We recently had the chance to visit the Buena Vista Audubon Society Nature Center and learn about the fun and educational events and programs happening this summer. Natalie Shapiro from BVAS was kind enough to share some extra information with the Visit Oceanside community about educational opportunities, so take a look at what’s coming up at BVAS!
Educational Opportunities at the BVAS Nature Center
The BVAS Nature Center, located on the edge of the Buena Vista Lagoon, is a great place for families to learn about the local fauna and flora of Southern California’s only fresh-water lagoon. Trained docents help with the learning process.

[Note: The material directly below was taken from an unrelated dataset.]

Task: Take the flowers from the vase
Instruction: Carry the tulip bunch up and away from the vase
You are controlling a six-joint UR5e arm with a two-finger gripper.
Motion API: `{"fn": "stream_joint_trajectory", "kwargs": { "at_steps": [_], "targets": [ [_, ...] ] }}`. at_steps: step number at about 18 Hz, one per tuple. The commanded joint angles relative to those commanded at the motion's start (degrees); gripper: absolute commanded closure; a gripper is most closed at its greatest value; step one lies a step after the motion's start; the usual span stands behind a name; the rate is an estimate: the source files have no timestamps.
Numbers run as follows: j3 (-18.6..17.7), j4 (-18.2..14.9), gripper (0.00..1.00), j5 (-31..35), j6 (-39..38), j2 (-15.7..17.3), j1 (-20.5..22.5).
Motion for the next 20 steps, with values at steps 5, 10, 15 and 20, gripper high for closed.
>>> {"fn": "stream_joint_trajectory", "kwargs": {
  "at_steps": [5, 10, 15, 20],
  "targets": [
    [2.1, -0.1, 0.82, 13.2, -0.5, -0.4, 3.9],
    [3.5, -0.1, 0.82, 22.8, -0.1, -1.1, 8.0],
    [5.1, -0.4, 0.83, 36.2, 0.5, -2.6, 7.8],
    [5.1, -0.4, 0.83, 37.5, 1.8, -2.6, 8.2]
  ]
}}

You may not know this but BVAS has its own taxidermist. Over the years, the taxidermist has created a collection of displays of various songbirds, birds of prey, ducks, terns, pelicans and many other birds, as well as mammals, that live in the Buena Vista Lagoon and the areas surrounding it. All of these animals are indigenous to the area. Children and adults alike learn how to identify the birds they see around the lagoon through these displays, and learn also about the amazing biodiversity of the lagoon.
A new educational tool is BVAS’ high powered microscope, which magnifies the tiny life in lagoon water on a TV screen attached to the scope. Our docents collect water and aquatic insects from the lagoon, and then place a sample under the scope; this is one of the most popular things to do at the nature center! This hands-on learning shows participants that the lagoon is full of life, and helps them understand how important the lagoon is for the web of life. The tiny aquatic insects and shrimp are important food for fish and birds. The lagoon has amazing diversity; we have counted about 15 different species of aquatic insects, fish, and crustaceans that live in the lagoon!
Other displays explain what wetlands and lagoons are, and why they are important (for example, less than 5% of the original coastal wetlands remain, and they are important stopping areas for migrating birds). Then visitors can walk on our quarter-mile long trail around a small portion of the lagoon and experience the wetlands and lagoon. Here they see cattails and other plants adapted to being inundated in water most of the year, mysterious bubbles coming up from the bottom of the lagoon (bacteria digesting algae), and tiny creatures that love lagoon water. Families can pause at two wooden docks by the lagoon, and with some patience, can spot tadpoles, mosquito fish, crayfish, aquatic insects, birds, fish, frogs, and turtles.
The nature center also offers free guided tours year-round for anybody interested in learning details about this amazing place.
Thank you to guest blogger, Natalie Shapiro of Buena Vista Audubon Society, for writing this piece.